## What needs to be done
From the entries that follow, copy every line with the word "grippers".

## Collected data entries
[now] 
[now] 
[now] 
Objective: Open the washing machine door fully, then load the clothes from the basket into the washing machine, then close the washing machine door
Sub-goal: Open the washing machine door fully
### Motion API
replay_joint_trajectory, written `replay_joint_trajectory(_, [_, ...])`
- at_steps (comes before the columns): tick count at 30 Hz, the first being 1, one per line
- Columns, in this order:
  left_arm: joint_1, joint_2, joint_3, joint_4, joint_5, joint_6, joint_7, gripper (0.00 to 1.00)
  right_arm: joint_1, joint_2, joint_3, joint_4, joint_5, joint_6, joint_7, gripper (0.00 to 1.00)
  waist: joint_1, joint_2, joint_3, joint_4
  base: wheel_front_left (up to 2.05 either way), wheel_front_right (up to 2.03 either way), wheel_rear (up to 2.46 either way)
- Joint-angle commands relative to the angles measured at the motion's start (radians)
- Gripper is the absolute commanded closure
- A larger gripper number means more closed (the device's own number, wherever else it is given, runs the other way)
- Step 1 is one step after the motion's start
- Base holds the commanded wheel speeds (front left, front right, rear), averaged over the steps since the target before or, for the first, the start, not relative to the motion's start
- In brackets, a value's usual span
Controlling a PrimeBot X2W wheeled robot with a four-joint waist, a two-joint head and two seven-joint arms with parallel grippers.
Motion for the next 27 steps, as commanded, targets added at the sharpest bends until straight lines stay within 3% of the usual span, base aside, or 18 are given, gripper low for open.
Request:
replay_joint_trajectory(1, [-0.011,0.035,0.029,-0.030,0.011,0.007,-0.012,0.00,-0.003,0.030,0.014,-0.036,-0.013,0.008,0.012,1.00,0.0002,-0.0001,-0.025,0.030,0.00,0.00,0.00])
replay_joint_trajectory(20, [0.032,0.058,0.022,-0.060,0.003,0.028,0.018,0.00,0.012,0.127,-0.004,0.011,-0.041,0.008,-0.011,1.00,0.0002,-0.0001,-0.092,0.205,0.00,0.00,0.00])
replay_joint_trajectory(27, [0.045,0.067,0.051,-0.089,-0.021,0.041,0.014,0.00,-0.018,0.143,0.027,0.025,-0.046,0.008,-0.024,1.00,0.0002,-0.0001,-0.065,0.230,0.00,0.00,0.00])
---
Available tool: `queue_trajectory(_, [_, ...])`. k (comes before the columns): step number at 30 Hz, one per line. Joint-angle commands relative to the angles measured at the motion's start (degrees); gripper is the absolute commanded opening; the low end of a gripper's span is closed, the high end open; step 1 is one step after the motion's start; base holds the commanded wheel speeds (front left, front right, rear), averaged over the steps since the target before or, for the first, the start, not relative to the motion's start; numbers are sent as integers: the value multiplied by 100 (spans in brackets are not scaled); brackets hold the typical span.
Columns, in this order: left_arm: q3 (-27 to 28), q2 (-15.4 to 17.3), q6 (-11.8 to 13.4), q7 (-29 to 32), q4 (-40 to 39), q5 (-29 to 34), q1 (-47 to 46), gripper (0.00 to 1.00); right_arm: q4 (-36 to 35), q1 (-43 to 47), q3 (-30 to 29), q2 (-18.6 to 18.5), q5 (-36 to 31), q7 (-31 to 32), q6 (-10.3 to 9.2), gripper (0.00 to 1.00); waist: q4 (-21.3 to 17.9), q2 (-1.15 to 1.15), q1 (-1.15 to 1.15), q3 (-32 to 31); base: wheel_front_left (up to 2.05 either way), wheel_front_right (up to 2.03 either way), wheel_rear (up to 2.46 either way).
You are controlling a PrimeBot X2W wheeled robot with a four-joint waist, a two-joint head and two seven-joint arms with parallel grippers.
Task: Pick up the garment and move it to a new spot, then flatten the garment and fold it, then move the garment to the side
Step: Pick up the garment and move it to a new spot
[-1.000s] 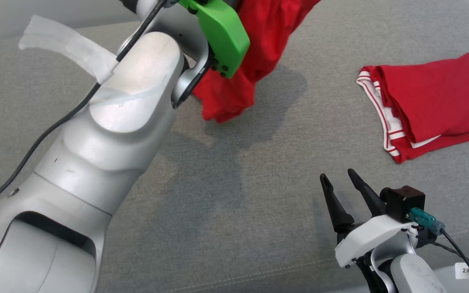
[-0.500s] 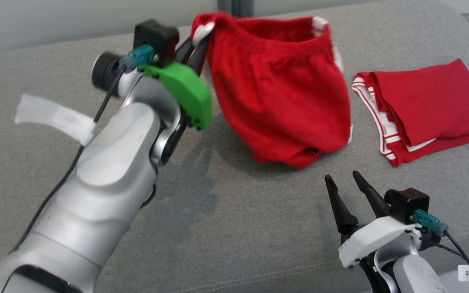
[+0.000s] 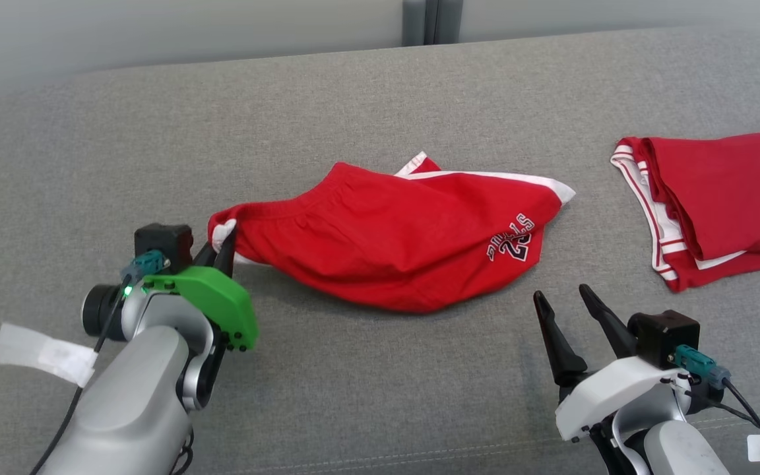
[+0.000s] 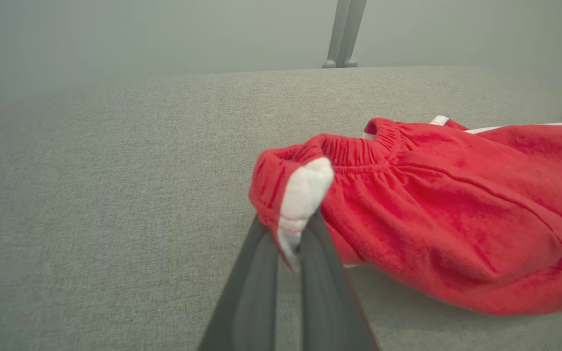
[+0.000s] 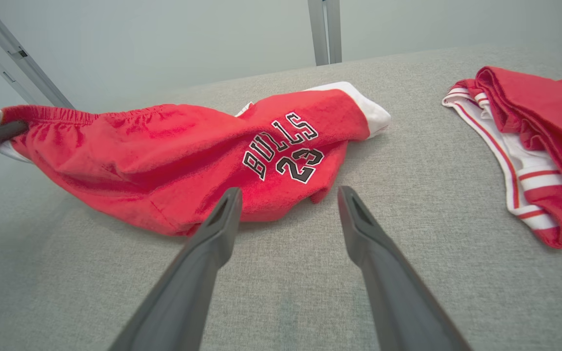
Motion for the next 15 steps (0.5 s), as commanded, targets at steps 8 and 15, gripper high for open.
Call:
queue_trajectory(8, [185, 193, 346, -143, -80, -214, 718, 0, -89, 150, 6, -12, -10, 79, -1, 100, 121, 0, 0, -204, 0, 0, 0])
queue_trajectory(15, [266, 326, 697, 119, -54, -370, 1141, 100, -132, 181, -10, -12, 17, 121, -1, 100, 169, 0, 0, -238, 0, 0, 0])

## Exercise response
Controlling a PrimeBot X2W wheeled robot with a four-joint waist, a two-joint head and two seven-joint arms with parallel grippers.
You are controlling a PrimeBot X2W wheeled robot with a four-joint waist, a two-joint head and two seven-joint arms with parallel grippers.

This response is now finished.